Data excerpts
===

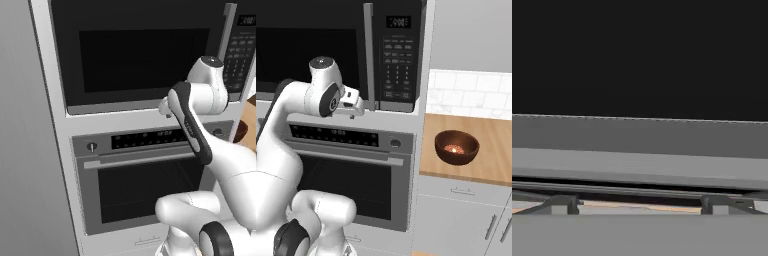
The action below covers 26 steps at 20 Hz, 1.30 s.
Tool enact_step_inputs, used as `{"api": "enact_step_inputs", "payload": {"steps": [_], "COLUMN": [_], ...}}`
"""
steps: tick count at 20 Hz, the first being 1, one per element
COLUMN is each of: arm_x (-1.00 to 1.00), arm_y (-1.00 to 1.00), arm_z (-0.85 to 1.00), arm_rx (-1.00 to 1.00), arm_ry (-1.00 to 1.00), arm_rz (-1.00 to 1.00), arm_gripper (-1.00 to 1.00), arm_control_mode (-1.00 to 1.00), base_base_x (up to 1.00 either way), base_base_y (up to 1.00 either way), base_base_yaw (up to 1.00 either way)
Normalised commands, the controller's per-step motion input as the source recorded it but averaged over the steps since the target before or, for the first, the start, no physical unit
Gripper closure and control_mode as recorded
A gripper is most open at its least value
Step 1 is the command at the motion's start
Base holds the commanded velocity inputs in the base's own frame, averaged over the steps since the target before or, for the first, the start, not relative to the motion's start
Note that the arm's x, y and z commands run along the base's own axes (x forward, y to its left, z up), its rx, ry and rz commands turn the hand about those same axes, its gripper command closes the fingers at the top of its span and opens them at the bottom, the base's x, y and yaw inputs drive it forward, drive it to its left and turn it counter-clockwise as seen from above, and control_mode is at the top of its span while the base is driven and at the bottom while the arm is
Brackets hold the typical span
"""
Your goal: Open the microwave, place the bowl with waffle inside the microwave, then close the microwave door and turn it on.
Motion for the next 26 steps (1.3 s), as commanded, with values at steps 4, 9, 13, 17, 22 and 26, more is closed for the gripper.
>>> {"api": "enact_step_inputs", "payload": {"steps": [4, 9, 13, 17, 22, 26], "arm_x": [-0.24, -0.24, -0.33, -0.1, 0.02, 0.09], "arm_y": [-0.28, -0.3, -0.19, -0.05, -0.19, -0.34], "arm_z": [0.3, 0.2, 0.27, 0.11, 0.01, 0.27], "arm_rx": [0.0, 0.0, -0.01, -0.02, 0.0, 0.0], "arm_ry": [-0.24, -0.29, -0.37, -0.44, -0.34, -0.27], "arm_rz": [-0.03, 0.0, -0.01, -0.03, -0.07, 0.0], "arm_gripper": [-1.0, -1.0, -1.0, -1.0, -1.0, -1.0], "arm_control_mode": [-1.0, -1.0, -1.0, -1.0, -1.0, -1.0], "base_base_x": [0.0, 0.0, 0.0, 0.0, 0.0, 0.0], "base_base_y": [0.0, 0.0, 0.0, 0.0, 0.0, 0.0], "base_base_yaw": [0.0, 0.0, 0.0, 0.0, 0.0, 0.0]}}
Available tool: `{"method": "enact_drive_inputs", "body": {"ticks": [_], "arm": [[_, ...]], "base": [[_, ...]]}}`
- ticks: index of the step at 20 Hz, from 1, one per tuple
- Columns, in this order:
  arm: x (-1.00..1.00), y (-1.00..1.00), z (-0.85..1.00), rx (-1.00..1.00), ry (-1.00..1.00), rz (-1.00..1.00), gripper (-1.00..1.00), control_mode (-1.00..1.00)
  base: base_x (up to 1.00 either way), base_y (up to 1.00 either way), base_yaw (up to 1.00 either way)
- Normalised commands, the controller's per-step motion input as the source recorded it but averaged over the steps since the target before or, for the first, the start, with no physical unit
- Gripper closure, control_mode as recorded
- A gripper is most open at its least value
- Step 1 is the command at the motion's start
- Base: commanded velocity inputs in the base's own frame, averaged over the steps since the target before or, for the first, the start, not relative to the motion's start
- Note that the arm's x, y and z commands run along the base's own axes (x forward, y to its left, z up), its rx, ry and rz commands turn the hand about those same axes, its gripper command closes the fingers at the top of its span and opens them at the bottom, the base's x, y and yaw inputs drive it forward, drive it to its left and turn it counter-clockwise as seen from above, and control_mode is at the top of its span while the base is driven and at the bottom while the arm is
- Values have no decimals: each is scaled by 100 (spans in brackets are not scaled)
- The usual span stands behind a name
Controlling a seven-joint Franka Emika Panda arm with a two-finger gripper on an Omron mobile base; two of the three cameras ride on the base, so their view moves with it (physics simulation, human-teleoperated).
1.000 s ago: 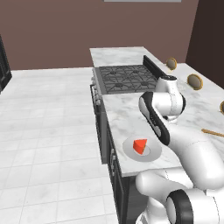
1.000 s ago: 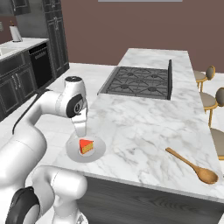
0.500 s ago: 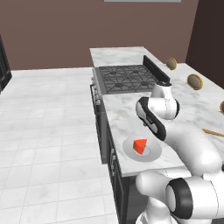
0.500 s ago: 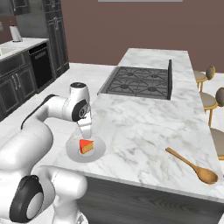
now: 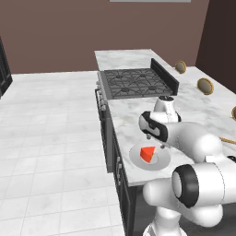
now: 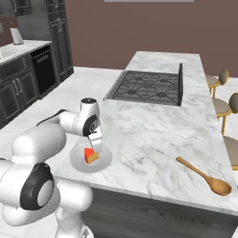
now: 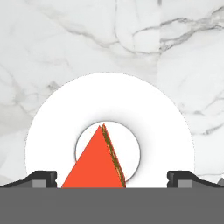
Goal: Pick the cheese from the counter and place it in the microwave.
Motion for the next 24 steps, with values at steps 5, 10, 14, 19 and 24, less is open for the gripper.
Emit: {"method": "enact_drive_inputs", "body": {"ticks": [5, 10, 14, 19, 24], "arm": [[20, 0, -38, 0, 2, 0, -100, -100], [0, 0, -19, 0, 1, 0, -100, -100], [0, 0, -25, 0, 3, 0, -100, -100], [-13, 2, -12, 0, 1, 0, -100, -100], [-6, 6, -17, 0, 2, -1, -100, -100]], "base": [[0, 0, 0], [0, 0, 0], [0, 0, 0], [0, 0, 0], [0, 0, 0]]}}
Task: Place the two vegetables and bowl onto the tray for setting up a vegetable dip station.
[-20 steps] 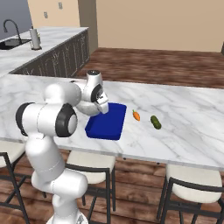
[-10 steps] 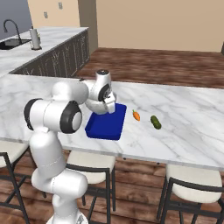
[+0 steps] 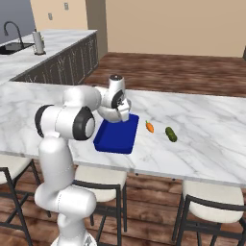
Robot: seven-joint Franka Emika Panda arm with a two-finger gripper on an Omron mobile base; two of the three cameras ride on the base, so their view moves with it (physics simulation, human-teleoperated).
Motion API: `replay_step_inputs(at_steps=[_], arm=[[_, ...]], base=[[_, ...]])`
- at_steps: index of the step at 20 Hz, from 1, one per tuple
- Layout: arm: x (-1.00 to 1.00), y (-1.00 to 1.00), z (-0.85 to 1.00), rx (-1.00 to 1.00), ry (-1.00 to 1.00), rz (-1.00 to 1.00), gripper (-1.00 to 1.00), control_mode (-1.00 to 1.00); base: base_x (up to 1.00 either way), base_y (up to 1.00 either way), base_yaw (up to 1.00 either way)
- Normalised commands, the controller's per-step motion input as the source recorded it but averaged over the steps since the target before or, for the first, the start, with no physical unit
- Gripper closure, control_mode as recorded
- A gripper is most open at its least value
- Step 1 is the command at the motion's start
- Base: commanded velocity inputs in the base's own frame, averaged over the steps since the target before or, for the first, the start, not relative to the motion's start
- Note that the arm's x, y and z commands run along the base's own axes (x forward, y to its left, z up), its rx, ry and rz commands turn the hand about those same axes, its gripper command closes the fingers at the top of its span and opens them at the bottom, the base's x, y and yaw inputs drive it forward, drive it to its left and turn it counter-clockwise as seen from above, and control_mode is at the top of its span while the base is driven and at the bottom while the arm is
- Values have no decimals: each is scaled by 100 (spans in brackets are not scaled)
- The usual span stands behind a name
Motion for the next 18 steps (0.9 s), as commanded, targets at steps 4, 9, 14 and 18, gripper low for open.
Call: replay_step_inputs(at_steps=[4,9,14,18], arm=[[29,-15,0,2,0,0,100,-100],[28,-19,0,3,0,0,100,-100],[27,-13,-4,1,1,0,100,-100],[15,-6,-18,0,0,0,100,-100]], base=[[0,0,0],[0,0,0],[0,0,0],[0,0,0]])
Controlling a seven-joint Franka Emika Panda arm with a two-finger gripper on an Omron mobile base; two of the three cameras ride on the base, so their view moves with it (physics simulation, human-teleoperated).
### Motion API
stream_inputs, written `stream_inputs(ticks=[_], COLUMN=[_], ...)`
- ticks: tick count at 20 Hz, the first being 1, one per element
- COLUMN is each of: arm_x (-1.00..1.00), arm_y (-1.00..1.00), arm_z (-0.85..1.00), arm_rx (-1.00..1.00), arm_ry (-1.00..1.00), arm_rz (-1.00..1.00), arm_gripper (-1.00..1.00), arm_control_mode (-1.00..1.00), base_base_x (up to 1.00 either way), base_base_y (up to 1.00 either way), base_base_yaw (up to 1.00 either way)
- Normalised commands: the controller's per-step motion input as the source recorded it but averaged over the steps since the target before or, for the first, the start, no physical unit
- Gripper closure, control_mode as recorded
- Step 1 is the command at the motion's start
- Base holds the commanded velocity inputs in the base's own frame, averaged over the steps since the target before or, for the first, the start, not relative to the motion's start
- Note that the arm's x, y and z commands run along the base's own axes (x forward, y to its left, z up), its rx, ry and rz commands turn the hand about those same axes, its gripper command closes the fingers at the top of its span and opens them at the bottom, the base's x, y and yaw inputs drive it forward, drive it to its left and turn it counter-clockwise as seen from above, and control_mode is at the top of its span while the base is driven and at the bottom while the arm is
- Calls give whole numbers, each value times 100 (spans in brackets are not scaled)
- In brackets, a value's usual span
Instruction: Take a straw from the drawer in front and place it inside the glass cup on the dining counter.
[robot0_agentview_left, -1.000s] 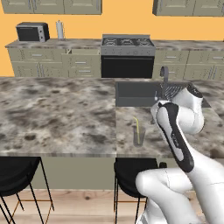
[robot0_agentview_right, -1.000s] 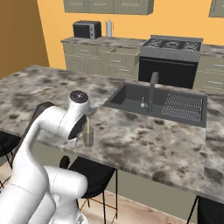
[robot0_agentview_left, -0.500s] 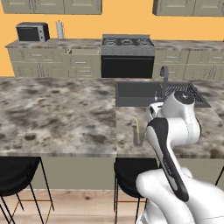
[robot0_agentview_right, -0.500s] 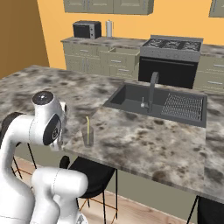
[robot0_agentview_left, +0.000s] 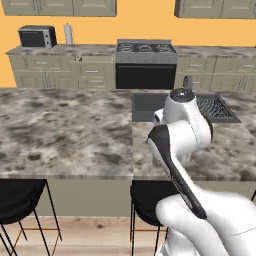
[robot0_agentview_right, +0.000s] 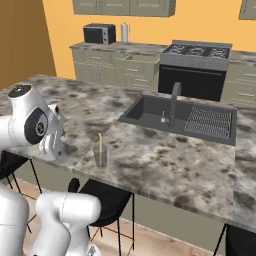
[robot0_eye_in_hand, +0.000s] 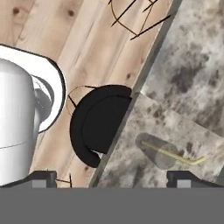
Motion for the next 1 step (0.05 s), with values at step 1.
stream_inputs(ticks=[1], arm_x=[0], arm_y=[0], arm_z=[10], arm_rx=[-6], arm_ry=[5], arm_rz=[0], arm_gripper=[-100], arm_control_mode=[-100], base_base_x=[0], base_base_y=[0], base_base_yaw=[0])
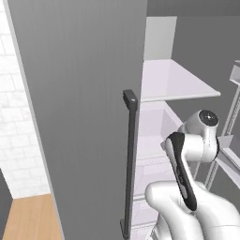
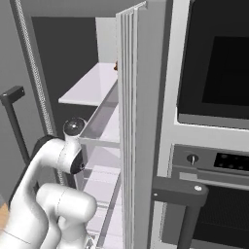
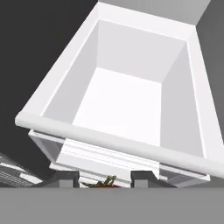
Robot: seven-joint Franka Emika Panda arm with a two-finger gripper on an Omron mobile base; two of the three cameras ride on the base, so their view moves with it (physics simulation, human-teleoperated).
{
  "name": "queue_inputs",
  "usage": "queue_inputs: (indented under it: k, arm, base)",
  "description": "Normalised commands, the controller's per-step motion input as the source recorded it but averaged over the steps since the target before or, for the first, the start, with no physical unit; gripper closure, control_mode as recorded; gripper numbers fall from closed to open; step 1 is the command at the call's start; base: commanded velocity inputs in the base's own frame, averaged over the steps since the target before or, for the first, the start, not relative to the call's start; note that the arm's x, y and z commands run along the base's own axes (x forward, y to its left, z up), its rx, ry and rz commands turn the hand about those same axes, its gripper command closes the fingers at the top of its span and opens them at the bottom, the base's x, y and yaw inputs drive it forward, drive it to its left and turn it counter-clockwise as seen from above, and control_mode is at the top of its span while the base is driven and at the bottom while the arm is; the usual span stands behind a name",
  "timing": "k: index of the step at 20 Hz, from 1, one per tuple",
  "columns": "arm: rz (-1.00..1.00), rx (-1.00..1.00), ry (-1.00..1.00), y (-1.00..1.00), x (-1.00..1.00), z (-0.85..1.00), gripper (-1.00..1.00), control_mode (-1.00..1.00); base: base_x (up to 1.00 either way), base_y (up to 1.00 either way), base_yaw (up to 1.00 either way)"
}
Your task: Take the strawberry from the fridge and place it on top of the pancake, located on the dining counter.
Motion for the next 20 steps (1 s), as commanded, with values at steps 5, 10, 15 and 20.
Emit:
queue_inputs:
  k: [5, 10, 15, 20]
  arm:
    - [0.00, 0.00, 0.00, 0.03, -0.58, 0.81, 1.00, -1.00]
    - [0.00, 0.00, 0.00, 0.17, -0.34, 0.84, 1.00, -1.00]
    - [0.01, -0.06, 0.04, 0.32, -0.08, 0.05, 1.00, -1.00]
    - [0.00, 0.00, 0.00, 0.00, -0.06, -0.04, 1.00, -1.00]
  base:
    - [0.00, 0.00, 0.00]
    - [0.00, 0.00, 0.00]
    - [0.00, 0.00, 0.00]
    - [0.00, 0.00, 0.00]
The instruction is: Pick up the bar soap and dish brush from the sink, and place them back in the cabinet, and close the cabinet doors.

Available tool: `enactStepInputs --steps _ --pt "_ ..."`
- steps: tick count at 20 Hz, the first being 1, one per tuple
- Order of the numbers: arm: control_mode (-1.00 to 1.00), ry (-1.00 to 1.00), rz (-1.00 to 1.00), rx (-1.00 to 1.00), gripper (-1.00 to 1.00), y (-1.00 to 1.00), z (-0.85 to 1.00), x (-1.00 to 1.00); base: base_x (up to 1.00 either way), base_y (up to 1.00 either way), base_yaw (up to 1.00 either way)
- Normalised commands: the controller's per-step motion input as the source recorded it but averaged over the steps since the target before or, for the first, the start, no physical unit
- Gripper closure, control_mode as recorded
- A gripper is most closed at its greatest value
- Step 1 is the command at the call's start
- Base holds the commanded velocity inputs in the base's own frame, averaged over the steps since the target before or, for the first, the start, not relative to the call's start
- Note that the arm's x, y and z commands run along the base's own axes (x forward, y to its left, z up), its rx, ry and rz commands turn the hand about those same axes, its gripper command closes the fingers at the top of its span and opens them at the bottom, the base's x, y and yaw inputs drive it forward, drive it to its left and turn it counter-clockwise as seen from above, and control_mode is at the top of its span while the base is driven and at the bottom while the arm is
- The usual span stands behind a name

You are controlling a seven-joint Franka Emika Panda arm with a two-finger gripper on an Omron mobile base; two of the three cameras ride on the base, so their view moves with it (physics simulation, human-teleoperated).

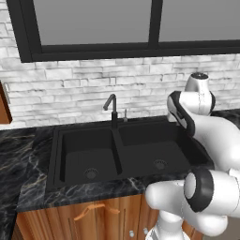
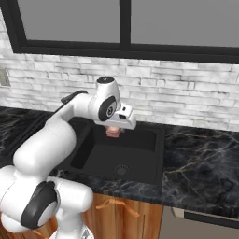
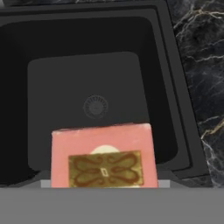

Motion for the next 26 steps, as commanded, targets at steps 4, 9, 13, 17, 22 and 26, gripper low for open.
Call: enactStepInputs --steps 4,9,13,17,22,26 --pt "-1.0 0.0 0.0 0.0 1.0 0.21 0.07 -0.26 0.0 0.0 0.0" --pt "-1.0 -0.01 0.0 0.0 1.0 0.25 0.03 -0.22 0.0 0.0 0.0" --pt "-1.0 -0.01 0.0 0.0 1.0 0.19 0.02 -0.25 0.0 0.0 0.0" --pt "-1.0 0.0 0.0 0.0 1.0 0.13 0.03 -0.34 0.0 0.0 0.0" --pt "-1.0 0.0 0.0 0.0 1.0 0.1 0.07 -0.39 0.0 0.0 0.0" --pt "-1.0 0.0 0.0 0.0 1.0 0.1 0.03 -0.36 0.0 0.0 0.0"
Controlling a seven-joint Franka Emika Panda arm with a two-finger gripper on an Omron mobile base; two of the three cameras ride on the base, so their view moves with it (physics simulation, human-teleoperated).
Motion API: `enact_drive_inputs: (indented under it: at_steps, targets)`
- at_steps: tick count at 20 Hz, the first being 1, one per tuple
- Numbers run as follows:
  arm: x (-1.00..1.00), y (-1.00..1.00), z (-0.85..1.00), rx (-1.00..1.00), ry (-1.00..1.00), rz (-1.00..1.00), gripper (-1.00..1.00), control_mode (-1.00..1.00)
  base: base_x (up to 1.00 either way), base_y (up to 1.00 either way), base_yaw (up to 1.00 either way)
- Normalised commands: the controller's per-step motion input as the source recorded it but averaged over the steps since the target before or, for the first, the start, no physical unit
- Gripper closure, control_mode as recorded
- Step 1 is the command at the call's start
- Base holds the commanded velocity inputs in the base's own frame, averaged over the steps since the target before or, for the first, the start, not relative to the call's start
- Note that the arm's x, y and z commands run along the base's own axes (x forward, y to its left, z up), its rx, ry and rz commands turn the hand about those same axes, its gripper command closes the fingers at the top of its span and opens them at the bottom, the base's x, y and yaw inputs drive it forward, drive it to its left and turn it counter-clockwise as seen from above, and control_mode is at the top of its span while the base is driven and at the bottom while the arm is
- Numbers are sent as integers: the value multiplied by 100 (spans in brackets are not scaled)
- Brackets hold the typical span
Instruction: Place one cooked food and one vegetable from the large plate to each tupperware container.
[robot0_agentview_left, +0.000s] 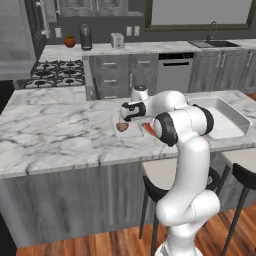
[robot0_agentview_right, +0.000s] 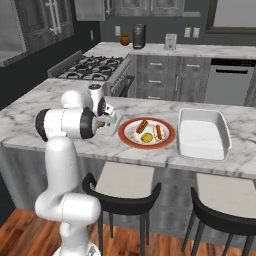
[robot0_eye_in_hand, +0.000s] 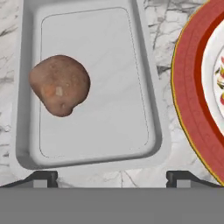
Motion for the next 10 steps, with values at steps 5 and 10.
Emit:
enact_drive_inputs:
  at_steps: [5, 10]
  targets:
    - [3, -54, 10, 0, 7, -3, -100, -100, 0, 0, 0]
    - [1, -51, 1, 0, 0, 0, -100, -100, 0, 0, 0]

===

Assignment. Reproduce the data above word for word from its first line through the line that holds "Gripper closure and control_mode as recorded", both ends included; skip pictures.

Solved problem.
The action below covers 26 steps at 20 Hz, 1.30 s.
Tool enact_step_inputs, used as `{"api": "enact_step_inputs", "payload": {"steps": [_], "COLUMN": [_], ...}}`
"""
steps: tick count at 20 Hz, the first being 1, one per element
COLUMN is each of: arm_x (-1.00 to 1.00), arm_y (-1.00 to 1.00), arm_z (-0.85 to 1.00), arm_rx (-1.00 to 1.00), arm_ry (-1.00 to 1.00), arm_rz (-1.00 to 1.00), arm_gripper (-1.00 to 1.00), arm_control_mode (-1.00 to 1.00), base_base_x (up to 1.00 either way), base_base_y (up to 1.00 either way), base_base_yaw (up to 1.00 either way)
Normalised commands, the controller's per-step motion input as the source recorded it but averaged over the steps since the target before or, for the first, the start, no physical unit
Gripper closure and control_mode as recorded

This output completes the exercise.